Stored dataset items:
**********

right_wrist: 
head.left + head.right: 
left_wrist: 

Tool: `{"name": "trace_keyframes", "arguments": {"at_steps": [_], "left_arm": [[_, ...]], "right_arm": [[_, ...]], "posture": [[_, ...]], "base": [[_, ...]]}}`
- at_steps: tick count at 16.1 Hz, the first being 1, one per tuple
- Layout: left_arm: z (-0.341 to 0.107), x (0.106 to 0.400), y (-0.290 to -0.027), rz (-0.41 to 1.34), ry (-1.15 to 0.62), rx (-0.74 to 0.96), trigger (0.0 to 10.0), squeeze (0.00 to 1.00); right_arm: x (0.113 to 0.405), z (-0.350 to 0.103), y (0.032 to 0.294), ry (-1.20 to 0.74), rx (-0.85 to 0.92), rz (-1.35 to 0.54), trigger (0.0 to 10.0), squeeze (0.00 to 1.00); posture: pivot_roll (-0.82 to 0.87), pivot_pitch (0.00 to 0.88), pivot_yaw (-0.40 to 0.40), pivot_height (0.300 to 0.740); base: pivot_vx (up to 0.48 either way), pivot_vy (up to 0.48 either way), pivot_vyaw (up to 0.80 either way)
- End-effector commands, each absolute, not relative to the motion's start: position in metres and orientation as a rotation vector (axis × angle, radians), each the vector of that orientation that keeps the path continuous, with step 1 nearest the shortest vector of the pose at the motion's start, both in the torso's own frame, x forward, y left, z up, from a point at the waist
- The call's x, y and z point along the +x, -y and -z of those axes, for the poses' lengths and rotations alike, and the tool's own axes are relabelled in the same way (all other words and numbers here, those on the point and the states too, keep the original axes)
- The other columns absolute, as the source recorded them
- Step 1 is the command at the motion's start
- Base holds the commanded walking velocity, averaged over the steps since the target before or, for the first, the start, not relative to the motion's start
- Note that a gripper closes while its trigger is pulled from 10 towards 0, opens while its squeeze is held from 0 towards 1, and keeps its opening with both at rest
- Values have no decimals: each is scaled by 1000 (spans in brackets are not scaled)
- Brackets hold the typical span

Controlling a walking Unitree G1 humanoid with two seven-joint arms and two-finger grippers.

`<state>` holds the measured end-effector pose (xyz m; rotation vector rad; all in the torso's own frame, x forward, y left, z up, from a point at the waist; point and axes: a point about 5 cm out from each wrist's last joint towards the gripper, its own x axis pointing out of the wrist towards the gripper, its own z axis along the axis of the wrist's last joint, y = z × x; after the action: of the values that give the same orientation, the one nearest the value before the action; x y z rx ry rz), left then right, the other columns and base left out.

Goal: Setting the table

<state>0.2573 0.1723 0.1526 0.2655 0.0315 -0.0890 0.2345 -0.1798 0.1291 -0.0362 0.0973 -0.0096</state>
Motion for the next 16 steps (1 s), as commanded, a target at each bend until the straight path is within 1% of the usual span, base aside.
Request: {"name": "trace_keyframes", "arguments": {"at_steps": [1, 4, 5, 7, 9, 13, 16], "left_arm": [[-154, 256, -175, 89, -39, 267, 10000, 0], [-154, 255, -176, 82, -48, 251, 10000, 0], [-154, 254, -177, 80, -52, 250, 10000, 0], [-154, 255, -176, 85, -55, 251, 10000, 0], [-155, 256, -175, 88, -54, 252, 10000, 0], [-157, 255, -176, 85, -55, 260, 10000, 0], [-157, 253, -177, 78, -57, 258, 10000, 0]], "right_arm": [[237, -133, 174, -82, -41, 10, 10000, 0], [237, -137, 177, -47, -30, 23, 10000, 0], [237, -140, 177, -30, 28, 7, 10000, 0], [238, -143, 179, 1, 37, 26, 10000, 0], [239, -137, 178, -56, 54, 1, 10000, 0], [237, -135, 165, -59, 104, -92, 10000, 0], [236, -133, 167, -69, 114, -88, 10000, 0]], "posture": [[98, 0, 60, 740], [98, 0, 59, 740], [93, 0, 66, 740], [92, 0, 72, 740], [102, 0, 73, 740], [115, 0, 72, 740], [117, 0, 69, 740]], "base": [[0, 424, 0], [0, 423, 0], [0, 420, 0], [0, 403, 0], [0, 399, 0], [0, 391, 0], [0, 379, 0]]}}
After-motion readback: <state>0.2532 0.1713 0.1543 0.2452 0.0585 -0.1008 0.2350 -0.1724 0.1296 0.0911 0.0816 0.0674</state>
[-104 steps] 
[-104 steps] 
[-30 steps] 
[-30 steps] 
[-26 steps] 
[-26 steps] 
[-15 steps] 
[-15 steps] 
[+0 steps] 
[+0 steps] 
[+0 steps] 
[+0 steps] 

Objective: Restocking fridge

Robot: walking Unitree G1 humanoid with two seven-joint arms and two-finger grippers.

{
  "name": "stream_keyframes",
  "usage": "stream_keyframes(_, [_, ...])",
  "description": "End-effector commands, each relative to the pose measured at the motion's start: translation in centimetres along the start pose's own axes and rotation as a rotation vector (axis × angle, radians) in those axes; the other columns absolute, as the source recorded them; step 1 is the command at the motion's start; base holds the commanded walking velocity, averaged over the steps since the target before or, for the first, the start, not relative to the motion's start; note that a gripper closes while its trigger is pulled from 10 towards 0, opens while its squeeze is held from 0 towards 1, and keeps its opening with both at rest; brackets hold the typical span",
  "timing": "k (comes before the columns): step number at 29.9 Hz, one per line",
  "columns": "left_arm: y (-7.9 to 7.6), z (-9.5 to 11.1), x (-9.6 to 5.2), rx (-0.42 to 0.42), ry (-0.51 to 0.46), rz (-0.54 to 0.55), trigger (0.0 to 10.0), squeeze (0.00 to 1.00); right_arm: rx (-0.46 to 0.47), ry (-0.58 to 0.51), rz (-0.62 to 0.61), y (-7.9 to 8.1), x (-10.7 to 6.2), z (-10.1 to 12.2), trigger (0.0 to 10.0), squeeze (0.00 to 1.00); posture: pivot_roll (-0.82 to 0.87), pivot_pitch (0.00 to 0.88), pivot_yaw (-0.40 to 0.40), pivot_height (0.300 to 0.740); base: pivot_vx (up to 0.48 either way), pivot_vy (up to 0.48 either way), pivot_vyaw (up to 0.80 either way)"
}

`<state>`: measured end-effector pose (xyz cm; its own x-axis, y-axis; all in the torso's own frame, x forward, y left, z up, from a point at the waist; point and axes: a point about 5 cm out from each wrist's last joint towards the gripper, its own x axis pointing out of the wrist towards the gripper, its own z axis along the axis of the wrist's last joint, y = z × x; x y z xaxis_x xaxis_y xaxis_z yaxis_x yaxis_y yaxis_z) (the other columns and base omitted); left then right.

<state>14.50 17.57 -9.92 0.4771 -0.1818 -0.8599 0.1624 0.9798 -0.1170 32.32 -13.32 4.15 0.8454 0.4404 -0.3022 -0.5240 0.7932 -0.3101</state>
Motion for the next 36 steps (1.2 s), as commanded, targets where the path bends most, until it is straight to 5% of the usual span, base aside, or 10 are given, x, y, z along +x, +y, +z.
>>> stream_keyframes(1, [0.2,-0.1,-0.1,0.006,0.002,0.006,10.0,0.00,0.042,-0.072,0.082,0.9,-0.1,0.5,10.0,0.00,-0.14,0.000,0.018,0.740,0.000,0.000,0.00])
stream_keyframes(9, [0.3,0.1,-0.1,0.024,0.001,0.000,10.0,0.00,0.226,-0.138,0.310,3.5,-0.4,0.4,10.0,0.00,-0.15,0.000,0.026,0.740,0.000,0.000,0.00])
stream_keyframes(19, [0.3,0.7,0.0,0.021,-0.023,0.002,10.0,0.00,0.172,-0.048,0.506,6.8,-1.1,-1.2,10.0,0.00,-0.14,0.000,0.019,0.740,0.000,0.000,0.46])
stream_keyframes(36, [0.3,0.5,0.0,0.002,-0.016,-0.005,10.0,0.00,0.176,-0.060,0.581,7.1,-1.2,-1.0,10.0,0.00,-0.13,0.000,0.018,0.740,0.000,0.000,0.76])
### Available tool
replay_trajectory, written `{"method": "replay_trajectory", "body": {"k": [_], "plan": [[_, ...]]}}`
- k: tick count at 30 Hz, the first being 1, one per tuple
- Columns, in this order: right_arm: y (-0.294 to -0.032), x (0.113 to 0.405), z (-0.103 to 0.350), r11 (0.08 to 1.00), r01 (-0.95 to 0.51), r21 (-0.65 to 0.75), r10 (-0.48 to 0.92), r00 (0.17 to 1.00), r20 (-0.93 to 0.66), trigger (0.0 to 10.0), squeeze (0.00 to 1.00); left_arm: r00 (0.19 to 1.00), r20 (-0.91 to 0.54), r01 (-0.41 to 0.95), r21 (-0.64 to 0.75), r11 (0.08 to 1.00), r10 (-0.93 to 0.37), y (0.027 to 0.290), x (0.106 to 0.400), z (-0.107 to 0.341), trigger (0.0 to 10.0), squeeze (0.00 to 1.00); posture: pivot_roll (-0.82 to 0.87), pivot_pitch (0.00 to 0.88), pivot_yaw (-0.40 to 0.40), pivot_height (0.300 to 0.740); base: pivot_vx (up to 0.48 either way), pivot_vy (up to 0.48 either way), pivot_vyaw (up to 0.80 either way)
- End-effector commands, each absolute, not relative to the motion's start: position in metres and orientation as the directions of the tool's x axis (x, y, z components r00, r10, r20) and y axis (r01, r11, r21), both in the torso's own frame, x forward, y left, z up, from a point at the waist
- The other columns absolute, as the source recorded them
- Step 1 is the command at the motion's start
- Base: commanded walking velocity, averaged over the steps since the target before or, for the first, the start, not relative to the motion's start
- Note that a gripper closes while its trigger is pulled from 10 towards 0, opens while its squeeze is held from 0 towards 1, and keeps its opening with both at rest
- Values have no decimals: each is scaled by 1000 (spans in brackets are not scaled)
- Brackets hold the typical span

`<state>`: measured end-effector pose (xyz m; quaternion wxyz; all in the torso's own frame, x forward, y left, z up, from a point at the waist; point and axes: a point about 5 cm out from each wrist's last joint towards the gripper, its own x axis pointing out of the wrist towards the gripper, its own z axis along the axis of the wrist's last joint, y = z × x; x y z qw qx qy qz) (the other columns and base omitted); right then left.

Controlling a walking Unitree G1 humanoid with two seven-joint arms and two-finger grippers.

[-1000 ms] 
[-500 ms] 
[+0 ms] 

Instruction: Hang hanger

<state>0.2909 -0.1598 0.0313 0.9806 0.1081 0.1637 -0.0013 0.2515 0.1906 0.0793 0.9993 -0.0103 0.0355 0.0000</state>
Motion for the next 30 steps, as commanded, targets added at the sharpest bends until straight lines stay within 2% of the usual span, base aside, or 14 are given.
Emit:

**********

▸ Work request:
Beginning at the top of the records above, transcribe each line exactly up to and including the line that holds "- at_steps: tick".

▸ Solution to this task:
right_wrist: 
head.left + head.right: 
left_wrist: 

Tool: `{"name": "trace_keyframes", "arguments": {"at_steps": [_], "left_arm": [[_, ...]], "right_arm": [[_, ...]], "posture": [[_, ...]], "base": [[_, ...]]}}`
- at_steps: tick count at 16.1 Hz, the first being 1, one per tuple

That covers the exercise completely.